Así, la carta de Santiago nos muestra un cristianismo muy concreto y práctico. La fe debe realizarse en la vida, sobre todo en el amor al prójimo y de modo especial en el compromiso en favor de los pobres. Sobre este telón de fondo se debe leer también la famosa frase: «Así como el cuerpo sin espíritu está muerto, así también la fe sin obras está muerta» (St 2, 26).
A veces esta declaración de Santiago se ha contrapuesto a las afirmaciones de san Pablo, según el cual somos justificados por Dios no en virtud de nuestras obras, sino gracias a nuestra fe (cf. Ga 2, 16; Rm 3, 28). Con todo, las dos frases, aparentemente contradictorias con sus diversas perspectivas, en realidad, si se interpretan bien, se completan. San Pablo se opone al orgullo del hombre que piensa que no necesita del amor de Dios que nos previene, se opone al orgullo de la autojustificación sin la gracia dada simplemente y que no se merece. Santiago, en cambio, habla de las obras como fruto normal de la fe: «Todo árbol bueno da frutos buenos» (Mt 7, 17). Y Santiago lo repite y nos lo dice a nosotros.

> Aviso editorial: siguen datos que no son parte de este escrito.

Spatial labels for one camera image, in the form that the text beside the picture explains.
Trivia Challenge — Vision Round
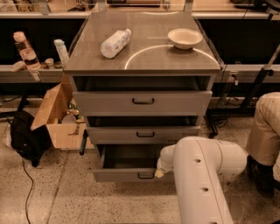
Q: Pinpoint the grey bottom drawer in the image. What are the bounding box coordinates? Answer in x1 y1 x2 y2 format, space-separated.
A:
93 144 174 182

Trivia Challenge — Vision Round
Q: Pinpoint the black shoe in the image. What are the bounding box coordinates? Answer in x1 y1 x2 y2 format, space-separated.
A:
246 156 275 198

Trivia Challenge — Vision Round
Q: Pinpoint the grey left shelf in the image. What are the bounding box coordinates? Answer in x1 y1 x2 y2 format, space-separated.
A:
0 65 62 83

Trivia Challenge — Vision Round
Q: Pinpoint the grey drawer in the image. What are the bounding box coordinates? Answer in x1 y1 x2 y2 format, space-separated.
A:
87 126 200 144
73 91 212 116
93 144 174 182

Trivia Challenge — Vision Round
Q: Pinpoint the black cylindrical handle tool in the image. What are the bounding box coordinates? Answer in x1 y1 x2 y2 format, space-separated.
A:
79 129 88 156

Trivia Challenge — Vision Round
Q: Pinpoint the grey right shelf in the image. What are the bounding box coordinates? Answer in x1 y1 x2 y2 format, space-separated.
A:
215 65 280 83

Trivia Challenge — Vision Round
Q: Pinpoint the black tripod stand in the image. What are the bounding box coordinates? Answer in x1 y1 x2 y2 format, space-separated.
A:
206 45 280 138

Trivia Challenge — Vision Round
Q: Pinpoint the white paper bowl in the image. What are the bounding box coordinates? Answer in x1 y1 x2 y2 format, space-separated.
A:
168 28 203 50

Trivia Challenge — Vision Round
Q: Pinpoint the black backpack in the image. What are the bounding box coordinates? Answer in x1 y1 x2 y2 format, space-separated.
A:
10 111 52 167

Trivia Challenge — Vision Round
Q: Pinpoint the grey shelf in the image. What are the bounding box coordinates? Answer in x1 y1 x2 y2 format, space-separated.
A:
0 65 62 83
215 65 280 83

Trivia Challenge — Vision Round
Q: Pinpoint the white cup in box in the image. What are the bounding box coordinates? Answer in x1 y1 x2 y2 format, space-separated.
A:
61 115 76 124

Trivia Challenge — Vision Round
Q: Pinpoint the tall bottle on shelf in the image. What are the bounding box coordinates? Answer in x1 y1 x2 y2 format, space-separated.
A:
13 31 40 71

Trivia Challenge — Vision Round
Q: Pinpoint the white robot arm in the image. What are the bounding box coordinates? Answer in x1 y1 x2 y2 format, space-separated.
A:
155 136 247 224

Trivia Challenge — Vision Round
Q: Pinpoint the person's beige trouser leg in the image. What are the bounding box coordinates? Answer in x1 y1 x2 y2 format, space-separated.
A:
245 92 280 166

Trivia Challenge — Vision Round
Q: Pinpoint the small jar on shelf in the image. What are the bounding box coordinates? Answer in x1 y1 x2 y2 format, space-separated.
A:
45 58 54 68

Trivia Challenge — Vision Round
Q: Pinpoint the white tube bottle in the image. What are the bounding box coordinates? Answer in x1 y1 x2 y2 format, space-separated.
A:
54 39 69 67

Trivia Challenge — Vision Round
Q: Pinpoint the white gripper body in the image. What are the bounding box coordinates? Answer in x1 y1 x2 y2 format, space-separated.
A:
157 145 175 173

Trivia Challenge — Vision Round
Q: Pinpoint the black floor cable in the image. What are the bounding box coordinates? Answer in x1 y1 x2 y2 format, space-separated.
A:
21 157 35 224

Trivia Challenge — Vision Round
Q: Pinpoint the clear plastic water bottle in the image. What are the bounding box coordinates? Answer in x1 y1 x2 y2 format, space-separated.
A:
101 29 131 59

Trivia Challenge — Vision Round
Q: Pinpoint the grey drawer cabinet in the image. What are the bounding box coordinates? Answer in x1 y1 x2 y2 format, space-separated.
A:
63 10 222 173

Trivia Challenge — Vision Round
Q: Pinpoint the open cardboard box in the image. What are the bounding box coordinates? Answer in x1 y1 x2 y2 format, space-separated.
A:
31 73 86 150

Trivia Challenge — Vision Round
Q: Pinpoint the grey top drawer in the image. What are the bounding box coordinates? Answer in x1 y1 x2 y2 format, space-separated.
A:
73 91 212 116

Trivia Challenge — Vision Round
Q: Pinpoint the grey middle drawer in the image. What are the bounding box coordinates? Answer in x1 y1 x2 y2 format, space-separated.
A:
87 126 200 144

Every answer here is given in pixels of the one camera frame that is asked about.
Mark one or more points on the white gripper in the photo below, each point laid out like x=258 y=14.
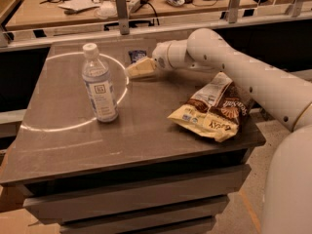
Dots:
x=160 y=57

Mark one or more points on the blue rxbar blueberry bar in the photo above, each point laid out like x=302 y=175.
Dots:
x=135 y=55

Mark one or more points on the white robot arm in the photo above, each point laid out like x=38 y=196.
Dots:
x=287 y=207

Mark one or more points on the clear plastic water bottle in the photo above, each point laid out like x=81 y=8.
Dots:
x=97 y=79

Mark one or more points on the brown yellow chip bag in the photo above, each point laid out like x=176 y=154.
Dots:
x=216 y=111

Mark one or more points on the white paper sheets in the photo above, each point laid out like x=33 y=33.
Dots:
x=77 y=5

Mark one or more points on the grey drawer cabinet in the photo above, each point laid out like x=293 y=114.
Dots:
x=140 y=174

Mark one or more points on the metal frame rail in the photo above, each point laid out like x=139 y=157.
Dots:
x=37 y=23

Por último, la carta de Santiago nos exhorta a abandonarnos en las manos de Dios en todo lo que hagamos, pronunciando siempre las palabras: «Si el Señor quiere» (St 4, 15). Así, nos enseña a no tener la presunción de planificar nuestra vida de modo autónomo e interesado, sino a dejar espacio a la inescrutable voluntad de Dios, que conoce cuál es nuestro verdadero bien. De este modo Santiago es un maestro de vida siempre actual para cada uno de nosotros”.
Parando en el papel de Santiago en la vida oculta, durante la vida pública y durante los primeros años de la Iglesia, es comprensible la delicadeza del Señor de aparecerse separadamente a él, como modo de darle la preparación definitiva para la difícil etapa que inició, pero también como despedida entre compañeros de toda una vida.
Valorando todas estas cosas, imaginando el lugar de la escena, podemos también intuir el coloquio que Santiago y Jesucristo tendrían, y con ello tener cada uno un coloquio de amigo con Cristo viendo también cual ha sido nuestra historia con Él, descubriendo su cercanía y delicadeza, y logrando seguramente con ello el consuelo necesario para la misión a la que cada uno haya de acudir…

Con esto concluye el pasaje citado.